A role you play to the end ends up sticking to your skin like smoke to your fingers.
—Years pass, and the team falls apart. What happened in that break?
What always happens between people who laughed too much together: money, pride, fatigue. I was a chaotic businessman, I admit — I knew how to set a cover on fire, not how to keep books. The disagreements with Cavanna and the cartoonists eventually swept everything away, and Charlie Hebdo stopped in 1981. I ended up alone at the helm of a declining Hara-Kiri, like a captain on a leaky boat. You start a paper together, in laughter; you lose it each on your own, in bitterness.
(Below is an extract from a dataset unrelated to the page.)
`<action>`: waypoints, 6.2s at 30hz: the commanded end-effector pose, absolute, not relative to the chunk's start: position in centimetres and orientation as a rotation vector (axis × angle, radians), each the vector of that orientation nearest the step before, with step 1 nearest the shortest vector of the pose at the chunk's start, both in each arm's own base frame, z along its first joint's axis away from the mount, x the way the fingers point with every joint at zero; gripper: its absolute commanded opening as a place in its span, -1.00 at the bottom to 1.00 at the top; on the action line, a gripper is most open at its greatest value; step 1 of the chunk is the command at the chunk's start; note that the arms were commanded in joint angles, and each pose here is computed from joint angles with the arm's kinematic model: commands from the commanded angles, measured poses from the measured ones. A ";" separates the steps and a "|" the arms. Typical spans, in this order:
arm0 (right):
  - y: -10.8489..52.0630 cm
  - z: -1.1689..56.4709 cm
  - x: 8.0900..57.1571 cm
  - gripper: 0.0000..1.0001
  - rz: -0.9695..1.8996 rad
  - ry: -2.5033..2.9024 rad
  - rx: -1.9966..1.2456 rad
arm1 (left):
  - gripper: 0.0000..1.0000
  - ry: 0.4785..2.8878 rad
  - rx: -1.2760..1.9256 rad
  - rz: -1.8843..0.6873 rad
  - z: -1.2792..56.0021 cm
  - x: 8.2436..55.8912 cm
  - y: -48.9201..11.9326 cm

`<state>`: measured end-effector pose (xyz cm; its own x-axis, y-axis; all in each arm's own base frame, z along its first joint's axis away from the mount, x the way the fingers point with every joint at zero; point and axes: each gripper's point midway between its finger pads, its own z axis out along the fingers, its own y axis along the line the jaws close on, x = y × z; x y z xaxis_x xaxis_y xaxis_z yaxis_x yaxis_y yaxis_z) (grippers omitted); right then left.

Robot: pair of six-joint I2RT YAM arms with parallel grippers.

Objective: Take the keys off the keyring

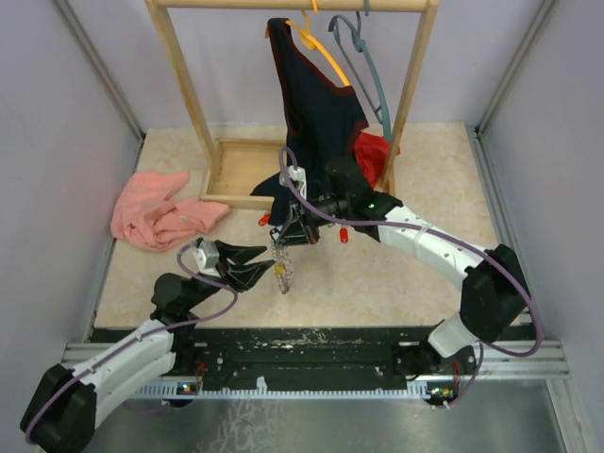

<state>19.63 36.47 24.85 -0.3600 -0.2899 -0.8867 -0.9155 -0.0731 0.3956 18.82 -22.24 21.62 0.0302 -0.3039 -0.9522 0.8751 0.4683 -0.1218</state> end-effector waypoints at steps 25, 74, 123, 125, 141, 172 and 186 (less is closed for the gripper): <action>36.1 28.1 18.8 -1.00 1.477 1.495 -1.346 | -0.05 1.177 0.782 -0.986 20.5 19.2 -24.4; 36.0 28.1 18.8 -1.00 1.472 1.490 -1.352 | -0.36 1.225 0.800 -1.036 20.4 19.4 -25.5; 35.6 28.5 18.0 -1.00 1.487 1.449 -1.395 | -0.82 1.180 0.828 -1.184 21.5 16.9 -26.0; 35.6 28.5 18.0 -1.00 1.487 1.449 -1.396 | -0.84 1.185 0.823 -1.184 21.3 16.9 -25.9; 35.5 27.6 18.7 -1.00 1.415 1.459 -1.410 | -1.00 1.262 0.732 -1.264 21.3 16.2 -25.4; 35.0 21.7 21.1 -1.00 1.138 1.400 -1.546 | -1.00 1.807 0.472 -1.525 17.5 16.0 -26.2; 35.0 20.4 21.0 -1.00 1.127 1.381 -1.585 | -1.00 1.859 0.447 -1.641 17.4 15.0 -26.5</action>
That may be the price of bête et méchant: by sparing no one, you end up not sparing each other.
You start a paper together, in laughter; you lose it each on your own, in bitterness.
—If you imagine someone reading this in half a century, what will remain of Professeur Choron?
Not much, probably — and that doesn't bother me. I see the trend: the paper slips away from me, the accomplices will one day relaunch without me, and I'll end up in a corner, penniless, pretty much forgotten. The founder pushed out of his own creation — it's an old story. But if by chance someone still reads me, let them at least remember this: in Paris, in the sixties, a bunch of brats invented a press that bowed to nothing, “bête et méchant,” and it made a racket that respectability hasn't finished hearing. The rest — glory, money, statues — I leave to serious people. Me, I will have made people laugh in the wrong places.
Me, I will have made people laugh in the wrong places.
This imaginary interview was generated by artificial intelligence from sources documented in Professeur Choron's profile. It dramatises what the figure might have said based on what we know about them, but does not constitute attested historical testimony. For primary sources and factual documentation, refer to the full profile.